Makes no difference if they step on you so that others can see them better, or if they step on you b/c they enjoy hearing/feeling the bones break. You’re still dirt under their feet. Burn baby burn.
Ox,
I totally get that NOW…………I think I’m just trying so hard to make sense of my experience…….well the nonsense……..I’m having a hard time with acceptance, trusting that my experience was real and not just a fluke.
This one was the WORST I’ve EVER seen, been involved with EVER.
I’m so glad you clarified that for me. Every bit of info helps. I suspected just N, however, when I discovered the big lies, and then confronted and then ANOTHER LIE IN THE FACE OF THE TRUTH< then blame,projection and contempt………..it was spath.
Absolutely spath.
Thanks for being there for me Oxy. This is so hard for me to accept and acknowledge, somehow I think that if I can just find a way to DO that in my PEA brain, I could move past this and into deeper things a little sooner………I'm admittedly stuck in ruminating…….making sense of nonsense………
It's very frustrating, but I'm determined.
LL
akitameg . When you break up with a psychopath you suddenly feel like your soul has gone or or should I say half your brain is gone . Where did it go . Well it did not go anywhere it got shut down . You were a full person when you met the psychopath but when you leave you feel like shit . Call it broken hearted if you really want but to me its more like shut down . With me it was the fear of shut down that had me shut down as I did not understand the mechanism by which I had been shut down . That mean’t to me that other psychopaths would be able to do it to because I did not know how to defend myself . That was one fear . The other fear was that I did not know what it was about psychopaths that shut me down . Once I realised it was the gas lighting that did it there was no more fear . It was the fear of the unknown . Gas lighting has many forms . nonsense talk is one of them , continuous lying is another . Blame transfer is one , rewriting history another, contridictions also . Basically anything that is not real that you are being bombarded with is gas lighting . Eventually your logical brain cannot deal with all this bullshit information and it shuts down . In my opinion it this that makes people feel so bad after being with psychopath . Its not heart break its brain break . Theres a difference .

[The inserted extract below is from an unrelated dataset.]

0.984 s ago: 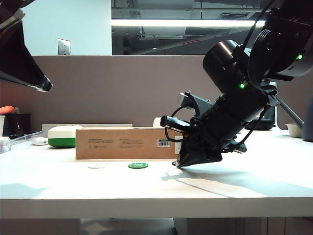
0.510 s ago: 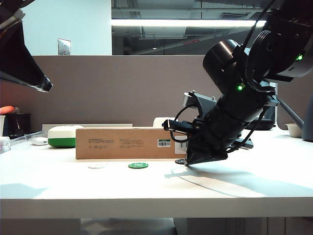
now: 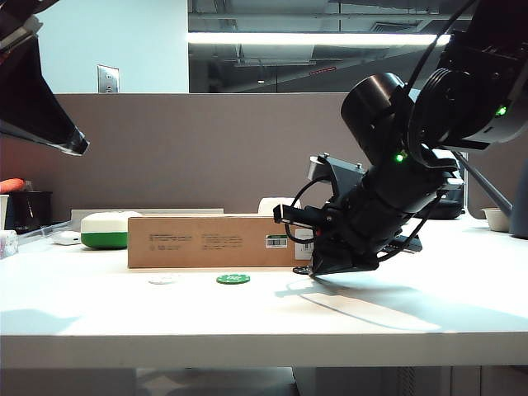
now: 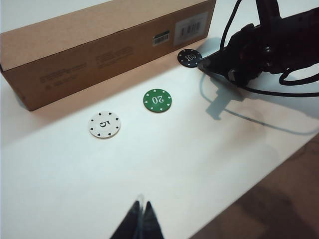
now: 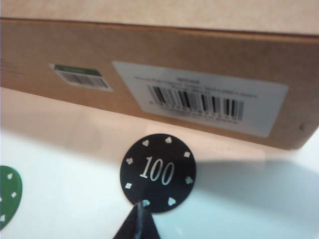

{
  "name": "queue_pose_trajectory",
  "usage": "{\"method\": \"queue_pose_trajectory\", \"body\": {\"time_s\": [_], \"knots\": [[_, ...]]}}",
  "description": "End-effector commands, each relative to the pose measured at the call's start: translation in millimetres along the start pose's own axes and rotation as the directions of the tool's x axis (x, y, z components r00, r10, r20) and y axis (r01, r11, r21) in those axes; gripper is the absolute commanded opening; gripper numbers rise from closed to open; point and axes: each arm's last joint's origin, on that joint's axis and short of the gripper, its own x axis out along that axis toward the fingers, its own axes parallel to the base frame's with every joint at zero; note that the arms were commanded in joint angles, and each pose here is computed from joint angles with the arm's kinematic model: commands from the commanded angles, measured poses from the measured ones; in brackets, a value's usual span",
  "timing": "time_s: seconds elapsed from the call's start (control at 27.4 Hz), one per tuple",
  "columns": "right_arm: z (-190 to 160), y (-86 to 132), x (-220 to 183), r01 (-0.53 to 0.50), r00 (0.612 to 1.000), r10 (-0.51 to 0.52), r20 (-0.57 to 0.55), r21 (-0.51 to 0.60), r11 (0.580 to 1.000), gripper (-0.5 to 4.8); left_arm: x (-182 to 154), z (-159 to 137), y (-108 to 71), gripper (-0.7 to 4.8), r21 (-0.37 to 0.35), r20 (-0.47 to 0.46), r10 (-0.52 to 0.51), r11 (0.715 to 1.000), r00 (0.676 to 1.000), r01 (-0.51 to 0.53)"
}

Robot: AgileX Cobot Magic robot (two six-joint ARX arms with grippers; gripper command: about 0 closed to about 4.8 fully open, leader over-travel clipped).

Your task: Push the chip with the highest value in the row forward next to the rectangular box.

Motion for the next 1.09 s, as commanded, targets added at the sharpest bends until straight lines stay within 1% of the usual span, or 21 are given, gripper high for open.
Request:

I describe as a huge feeling of loss – we lost the dream, some of us kicked it out the door.
Questy……but WHAT is the difference? Between heartbreak and BRAIN break? Is there a nervous system component (documented anywhere, research) with regards to this phenomenon? Does knowing what you know NOW, had you known it or could have identified it newly OUT of your relationshit, make a difference?